Mrs. Mercer cessa de pleurer. Elle était assise sur le lit, accablée, docile et lasse dans ses dignes vêtements noirs. Elle posa son regard terne sur le visage d’Hilary et dit, avec une simplicité déchirante :

— On me pendra.

Le pouls d’Hilary se mit à battre. L’espoir renaissait. Elle parla à mi-voix, très rapidement :

— Non, je ne le crois pas. Vous êtes malade. Ce n’est pas vous qui avez agi… n’est-ce pas ?

Les yeux pâles se détournèrent avec un tressaillement.
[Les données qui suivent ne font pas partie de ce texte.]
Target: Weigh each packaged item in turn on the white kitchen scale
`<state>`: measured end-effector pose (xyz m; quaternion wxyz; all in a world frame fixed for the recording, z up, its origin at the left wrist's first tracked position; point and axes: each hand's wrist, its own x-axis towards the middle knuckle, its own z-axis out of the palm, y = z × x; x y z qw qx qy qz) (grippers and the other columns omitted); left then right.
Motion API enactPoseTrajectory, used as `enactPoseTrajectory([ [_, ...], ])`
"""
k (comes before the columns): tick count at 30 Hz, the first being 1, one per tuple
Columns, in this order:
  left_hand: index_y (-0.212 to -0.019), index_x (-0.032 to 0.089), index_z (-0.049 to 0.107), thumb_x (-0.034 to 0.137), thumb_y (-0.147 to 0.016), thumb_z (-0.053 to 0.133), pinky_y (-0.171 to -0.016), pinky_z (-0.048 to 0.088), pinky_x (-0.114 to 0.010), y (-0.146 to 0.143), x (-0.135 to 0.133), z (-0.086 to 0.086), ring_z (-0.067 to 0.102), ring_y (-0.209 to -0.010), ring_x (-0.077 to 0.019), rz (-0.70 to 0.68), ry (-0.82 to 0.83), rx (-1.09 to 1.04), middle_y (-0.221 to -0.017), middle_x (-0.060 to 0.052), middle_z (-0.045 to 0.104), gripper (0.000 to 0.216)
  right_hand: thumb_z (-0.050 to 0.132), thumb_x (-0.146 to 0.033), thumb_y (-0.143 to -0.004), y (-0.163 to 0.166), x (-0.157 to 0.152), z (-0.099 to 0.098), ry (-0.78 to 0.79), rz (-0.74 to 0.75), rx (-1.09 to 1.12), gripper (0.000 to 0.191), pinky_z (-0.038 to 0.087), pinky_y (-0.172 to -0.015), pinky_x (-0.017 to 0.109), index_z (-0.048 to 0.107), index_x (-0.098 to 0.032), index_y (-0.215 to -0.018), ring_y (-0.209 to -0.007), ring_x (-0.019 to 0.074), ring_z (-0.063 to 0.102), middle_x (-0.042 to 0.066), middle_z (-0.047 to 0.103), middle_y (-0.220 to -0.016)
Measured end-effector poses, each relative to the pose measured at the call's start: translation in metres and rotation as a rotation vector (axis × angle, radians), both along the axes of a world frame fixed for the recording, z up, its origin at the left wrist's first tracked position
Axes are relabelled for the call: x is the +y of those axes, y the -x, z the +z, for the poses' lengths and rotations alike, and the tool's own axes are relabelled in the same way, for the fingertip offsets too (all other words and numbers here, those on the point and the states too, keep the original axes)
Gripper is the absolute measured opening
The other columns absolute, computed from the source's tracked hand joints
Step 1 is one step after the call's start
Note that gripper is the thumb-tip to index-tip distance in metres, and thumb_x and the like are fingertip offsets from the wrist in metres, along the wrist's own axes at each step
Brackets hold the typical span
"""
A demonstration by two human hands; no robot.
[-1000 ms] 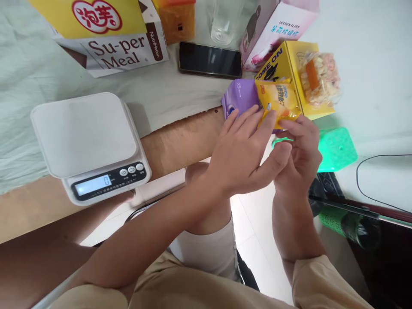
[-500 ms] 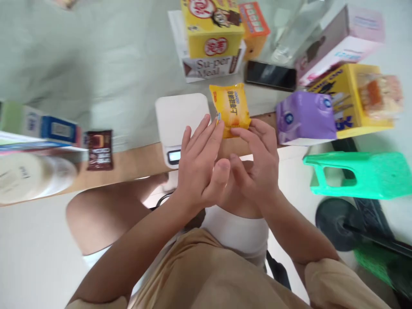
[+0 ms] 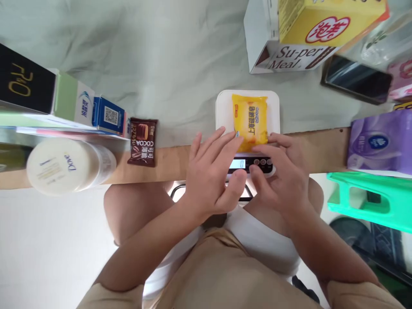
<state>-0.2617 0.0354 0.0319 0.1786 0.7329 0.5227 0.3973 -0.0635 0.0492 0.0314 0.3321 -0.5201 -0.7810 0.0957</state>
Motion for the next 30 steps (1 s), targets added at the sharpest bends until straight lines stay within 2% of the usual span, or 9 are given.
enactPoseTrajectory([
  [3,-0.137,0.026,0.068,0.053,-0.112,0.030,-0.135,0.037,-0.054,0.019,0.015,-0.002,0.068,-0.141,-0.0295,0.004,-0.031,-0.032,-0.141,-0.011,0.077,0.052,0.064,-0.042,-0.096,-0.006,0.012,0.010,-0.069,-0.005,-0.008,0.028,0.062,-0.100,0.050,0.073,-0.025,-0.116,-0.116,0.0272,0.070,0.011,0.070,-0.125],
  [6,-0.130,0.033,0.067,0.054,-0.111,0.039,-0.123,0.051,-0.051,0.038,0.036,-0.007,0.070,-0.133,-0.0262,-0.005,-0.068,-0.042,-0.135,-0.007,0.077,0.040,0.055,-0.044,-0.101,-0.008,0.045,0.018,-0.161,0.000,0.078,0.030,0.060,-0.094,0.044,0.073,-0.022,-0.111,-0.108,0.0252,0.071,0.011,0.073,-0.108],
  [8,-0.127,0.034,0.067,0.055,-0.111,0.039,-0.113,0.056,-0.050,0.046,0.047,-0.010,0.071,-0.127,-0.0256,0.003,-0.109,-0.075,-0.131,-0.007,0.077,0.039,0.054,-0.039,-0.101,-0.007,0.071,0.014,-0.183,-0.061,0.236,0.027,0.057,-0.091,0.040,0.072,-0.019,-0.106,-0.102,0.0222,0.070,0.010,0.074,-0.102],
  [11,-0.125,0.035,0.069,0.056,-0.110,0.041,-0.108,0.059,-0.048,0.052,0.048,-0.016,0.072,-0.122,-0.0248,0.016,-0.148,-0.145,-0.126,-0.006,0.078,0.038,0.053,-0.031,-0.100,-0.005,0.094,-0.006,-0.136,-0.226,0.470,0.018,0.054,-0.086,0.033,0.068,-0.020,-0.101,-0.096,0.0169,0.067,0.010,0.071,-0.100],
  [13,-0.127,0.036,0.070,0.056,-0.110,0.041,-0.107,0.060,-0.048,0.055,0.042,-0.019,0.072,-0.123,-0.0247,0.016,-0.139,-0.150,-0.126,-0.005,0.078,0.039,0.049,-0.033,-0.103,-0.006,0.096,-0.022,-0.136,-0.300,0.530,0.019,0.053,-0.084,0.033,0.064,-0.021,-0.100,-0.091,0.0158,0.063,0.008,0.067,-0.097],
  [16,-0.130,0.037,0.069,0.059,-0.111,0.037,-0.103,0.063,-0.048,0.061,0.037,-0.024,0.072,-0.123,-0.0257,-0.004,-0.143,-0.126,-0.128,-0.006,0.077,0.043,0.047,-0.043,-0.105,-0.006,0.091,-0.036,-0.138,-0.270,0.553,0.027,0.052,-0.084,0.035,0.062,-0.022,-0.102,-0.091,0.0173,0.062,0.005,0.062,-0.096],
  [19,-0.132,0.037,0.070,0.062,-0.111,0.038,-0.107,0.062,-0.048,0.064,0.039,-0.030,0.071,-0.128,-0.0259,-0.006,-0.133,-0.128,-0.135,-0.006,0.075,0.045,0.050,-0.049,-0.104,-0.002,0.091,-0.036,-0.138,-0.207,0.606,0.031,0.051,-0.084,0.036,0.064,-0.021,-0.102,-0.092,0.0178,0.062,0.005,0.062,-0.098],
  [23,-0.137,0.036,0.069,0.064,-0.111,0.037,-0.114,0.059,-0.051,0.062,0.043,-0.037,0.069,-0.135,-0.0272,-0.026,-0.152,-0.164,-0.150,-0.006,0.067,0.049,0.051,-0.053,-0.103,0.003,0.095,-0.031,-0.126,-0.210,0.619,0.035,0.049,-0.081,0.034,0.063,-0.021,-0.098,-0.087,0.0159,0.059,0.004,0.059,-0.094],
  [30,-0.136,0.039,0.067,0.062,-0.111,0.037,-0.116,0.058,-0.050,0.054,0.039,-0.036,0.068,-0.137,-0.0281,-0.027,-0.045,-0.190,-0.145,-0.006,0.071,0.045,0.048,-0.028,-0.098,-0.001,0.096,-0.028,-0.108,-0.258,0.674,0.016,0.051,-0.082,0.034,0.063,-0.022,-0.095,-0.086,0.0158,0.062,0.004,0.063,-0.092],
])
— Mrs. Mercer… vous n’avez pas tiré sur Mr. Everton, n’est-ce pas ?… Vous devez me le dire… vous devez parler !

Mrs. Mercer sortit le bout de sa langue pour s’humecter les lèvres.

— Non, dit-elle.

Elle força sa voix pour le répéter, un peu plus fort :

— Non.

— Qui a fait ça ? demanda Hilary.

C’est alors qu’elles perçurent toutes les deux le déclic de la porte extérieure.

Mrs. Mercer se remit sur ses pieds d’un mouvement nerveux qui n’avait rien de naturel. Elle repoussa Hilary et lui désigna la penderie. Elle émit un son de gorge qui se brisa.

Il n’y avait ni le temps ni le besoin de parler. Alfred Mercer était revenu et, dans cette pièce nue, la penderie offrait la seule cachette possible. Il n’y avait même pas le temps de la réflexion. Un pur instinct primitif en tint lieu. Sans avoir conscience des gestes qu’elle faisait, Hilary se retrouva, porte fermée, dans les ténèbres de la penderie, qui ne sentait guère bon. Il y avait très peu d’espace. Son épaule touchait un coin de bois dur. Son dos appuyait contre le mur. Quelque chose se balançait et pendait contre elle dans le noir. Les mots de Mrs. Mercer lui revinrent en mémoire, et ses lèvres, ses tempes, se mouillèrent de terreur. « On me pendra. » Et, là, il y avait quelque chose qui pendait…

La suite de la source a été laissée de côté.